WORK INSTRUCTIONS: Your answer must be an exact copy of the records below, with no pictures in it.

DATASET ENTRIES:
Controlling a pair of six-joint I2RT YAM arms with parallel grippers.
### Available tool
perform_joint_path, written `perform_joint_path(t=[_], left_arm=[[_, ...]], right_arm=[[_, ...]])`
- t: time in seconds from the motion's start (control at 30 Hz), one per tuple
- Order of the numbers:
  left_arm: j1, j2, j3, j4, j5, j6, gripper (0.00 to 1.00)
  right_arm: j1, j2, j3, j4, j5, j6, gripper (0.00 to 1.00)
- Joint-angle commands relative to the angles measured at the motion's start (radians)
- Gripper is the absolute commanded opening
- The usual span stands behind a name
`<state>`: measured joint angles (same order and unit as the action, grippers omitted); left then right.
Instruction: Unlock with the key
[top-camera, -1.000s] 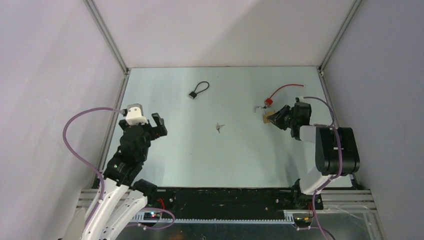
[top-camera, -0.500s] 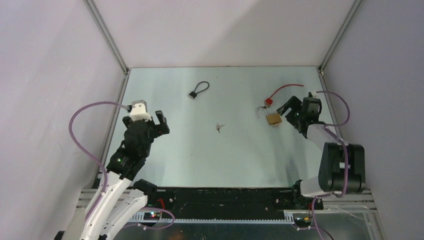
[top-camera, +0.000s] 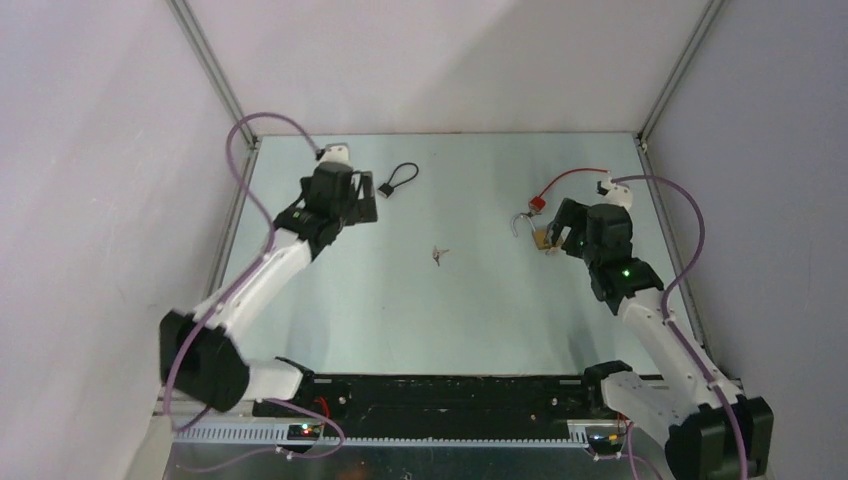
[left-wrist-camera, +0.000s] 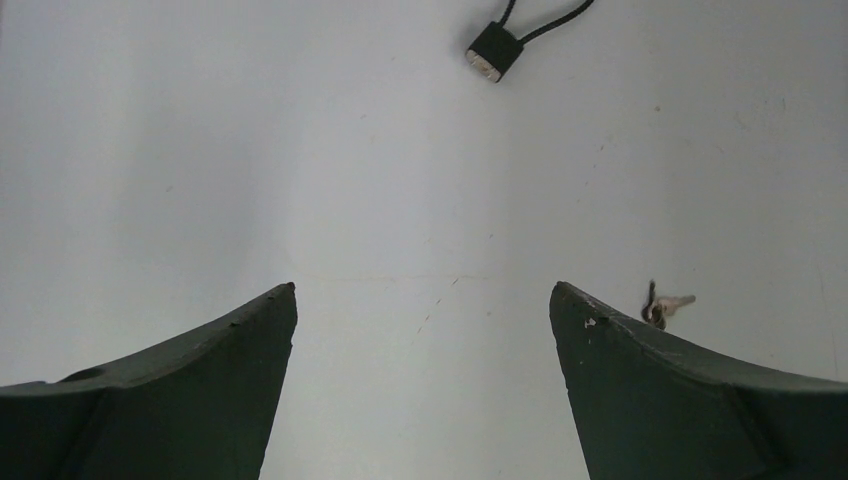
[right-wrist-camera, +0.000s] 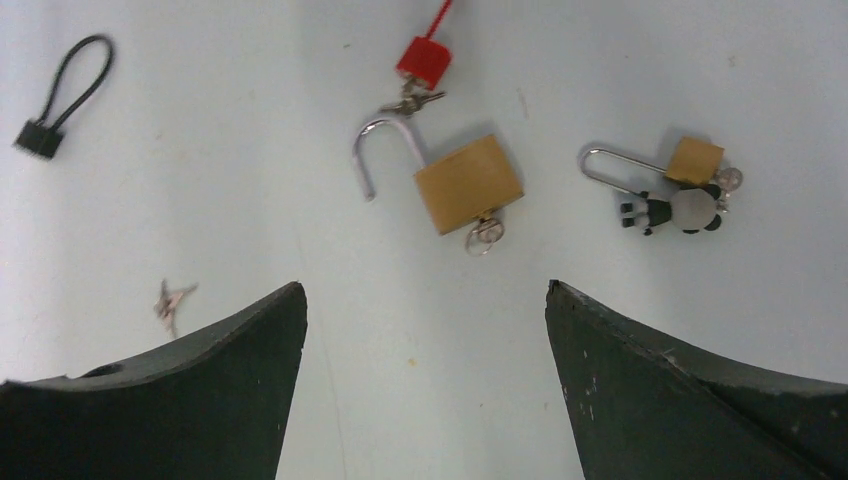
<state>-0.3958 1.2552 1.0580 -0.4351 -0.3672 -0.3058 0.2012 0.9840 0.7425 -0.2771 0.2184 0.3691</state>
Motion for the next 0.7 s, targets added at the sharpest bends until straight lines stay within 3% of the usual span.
perform_joint_path(t=[0.0, 0.17, 0.37, 0.5, 0.67], left_arm=[[0.007, 0.223, 0.190, -0.014, 0.063, 0.039, 1.00], [0.016, 0.493, 0.413, -0.045, 0.110, 0.110, 0.97], [0.048, 0.764, 0.631, -0.053, 0.177, 0.145, 0.87], [0.072, 0.884, 0.746, -0.054, 0.218, 0.169, 0.78], [0.093, 1.005, 0.882, -0.070, 0.254, 0.175, 0.74]], right_arm=[[0.087, -0.113, 0.007, -0.084, 0.031, -0.038, 0.91], [0.140, -0.231, -0.042, -0.085, -0.039, -0.015, 0.90], [0.167, -0.300, -0.054, -0.130, -0.076, -0.024, 0.90], [0.170, -0.343, -0.060, -0.149, -0.120, -0.021, 0.90], [0.170, -0.411, -0.087, -0.157, -0.139, 0.001, 0.90]])
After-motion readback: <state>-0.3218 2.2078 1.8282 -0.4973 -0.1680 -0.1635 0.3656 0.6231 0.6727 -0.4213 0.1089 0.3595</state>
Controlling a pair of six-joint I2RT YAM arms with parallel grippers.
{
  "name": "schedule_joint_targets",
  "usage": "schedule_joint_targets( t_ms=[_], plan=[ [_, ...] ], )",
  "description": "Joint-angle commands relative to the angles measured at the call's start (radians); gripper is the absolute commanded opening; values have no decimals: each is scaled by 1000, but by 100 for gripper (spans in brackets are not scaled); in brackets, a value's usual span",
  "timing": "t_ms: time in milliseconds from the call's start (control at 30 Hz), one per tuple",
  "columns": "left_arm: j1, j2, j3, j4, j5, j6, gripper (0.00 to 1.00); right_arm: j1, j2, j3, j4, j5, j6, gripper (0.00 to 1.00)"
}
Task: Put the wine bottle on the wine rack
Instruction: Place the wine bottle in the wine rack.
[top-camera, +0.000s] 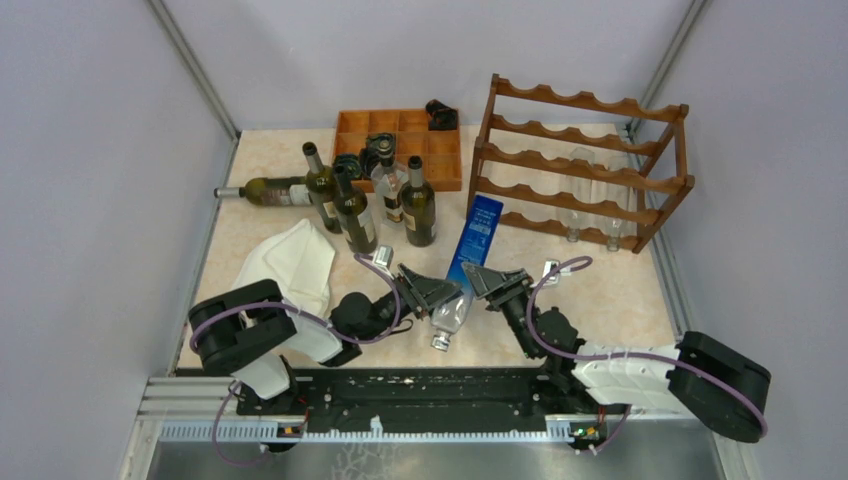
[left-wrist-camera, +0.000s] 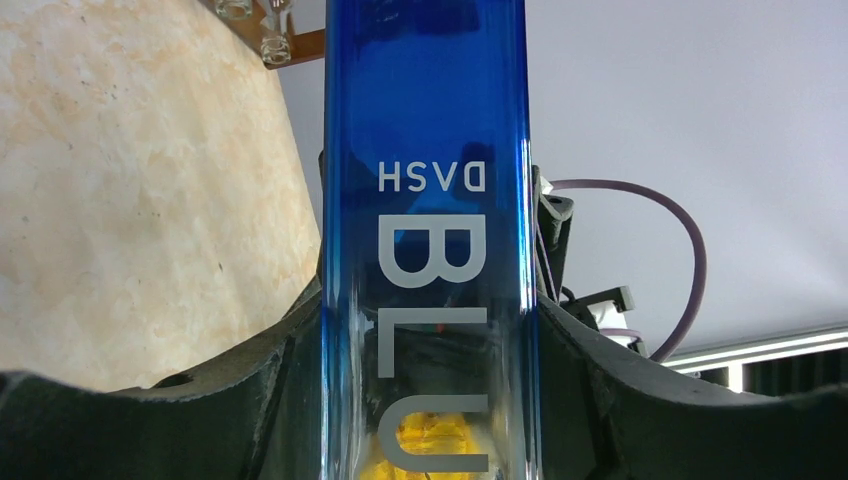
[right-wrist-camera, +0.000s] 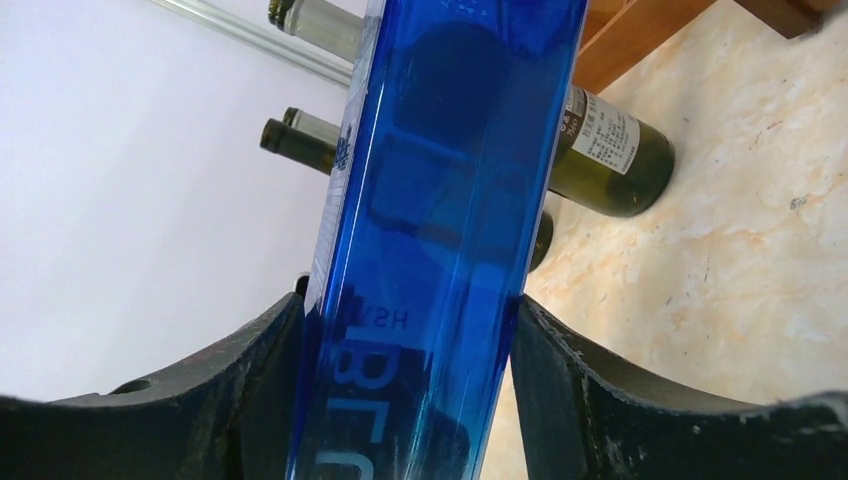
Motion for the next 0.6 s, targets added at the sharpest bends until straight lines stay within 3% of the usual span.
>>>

OUTPUT OF THE TASK:
Controlling a pair of six-joint I2RT YAM arms with parallel grippers.
### Available tool
perform_joint_path, written `perform_joint_path(t=[_], left_arm=[[_, ...]], right_arm=[[_, ...]])`
- t: time in seconds from the motion's start (control at 30 Hz), one per tuple
- Order of the numbers:
  left_arm: j1, j2, j3, j4, j5, j6, gripper (0.00 to 1.00)
  right_arm: j1, j2, j3, j4, j5, j6, gripper (0.00 to 1.00)
- Joint-angle commands relative to the angles measured at the motion's start (radians)
- Gripper is the absolute commanded opening
- The usual span stands behind a name
`<state>`: measured joint angles (same order and unit as the action, grippers omitted); left then right.
Instruction: Unlock with the key
[top-camera, -1.000s] 
[top-camera, -0.500s] 
[top-camera, +0.000s] 
[left-wrist-camera, +0.000s] 
[right-wrist-camera, +0.000s] 
<state>-0.3958 1.2552 1.0580 -0.4351 -0.3672 -0.3058 0.2012 0.9840 0.7425 -0.2771 0.2184 0.3691</state>
Motion for the next 0.7 s, targets added at the sharpest bends until straight lines stay within 3% of the usual span.
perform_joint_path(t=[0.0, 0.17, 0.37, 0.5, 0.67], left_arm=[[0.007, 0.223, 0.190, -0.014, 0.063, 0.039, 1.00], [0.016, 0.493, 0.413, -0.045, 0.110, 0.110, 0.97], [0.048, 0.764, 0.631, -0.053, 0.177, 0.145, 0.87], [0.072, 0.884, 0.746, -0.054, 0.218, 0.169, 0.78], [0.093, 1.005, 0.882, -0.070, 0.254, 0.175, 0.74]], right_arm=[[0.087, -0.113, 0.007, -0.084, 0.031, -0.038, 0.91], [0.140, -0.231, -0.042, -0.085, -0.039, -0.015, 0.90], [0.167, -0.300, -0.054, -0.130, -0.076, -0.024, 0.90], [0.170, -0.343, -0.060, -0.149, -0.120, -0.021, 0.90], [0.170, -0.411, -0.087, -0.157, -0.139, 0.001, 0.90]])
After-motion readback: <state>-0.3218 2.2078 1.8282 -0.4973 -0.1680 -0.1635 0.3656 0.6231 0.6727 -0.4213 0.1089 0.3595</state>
Controlling a pair of six-joint I2RT YAM arms with parallel grippers.
{
  "name": "schedule_joint_targets",
  "usage": "schedule_joint_targets( t_ms=[_], plan=[ [_, ...] ], )",
  "description": "Joint-angle commands relative to the angles measured at the call's start (radians); gripper is the absolute commanded opening; values have no decimals: each is scaled by 1000, but by 100 for gripper (spans in brackets are not scaled); in brackets, a value's usual span",
  "timing": "t_ms: time in milliseconds from the call's start (control at 30 Hz), one per tuple",
  "columns": "left_arm: j1, j2, j3, j4, j5, j6, gripper (0.00 to 1.00); right_arm: j1, j2, j3, j4, j5, j6, gripper (0.00 to 1.00)"
}
Task: Put the wine bottle on the wine rack
Instruction: Place the wine bottle in the wine rack.
[top-camera, +0.000s] 
[left-wrist-camera, +0.000s] 
[right-wrist-camera, +0.000s] 
Motion for the next 0.6 s, targets added at the sharpest bends until straight lines stay within 3% of the usual span.
>>>

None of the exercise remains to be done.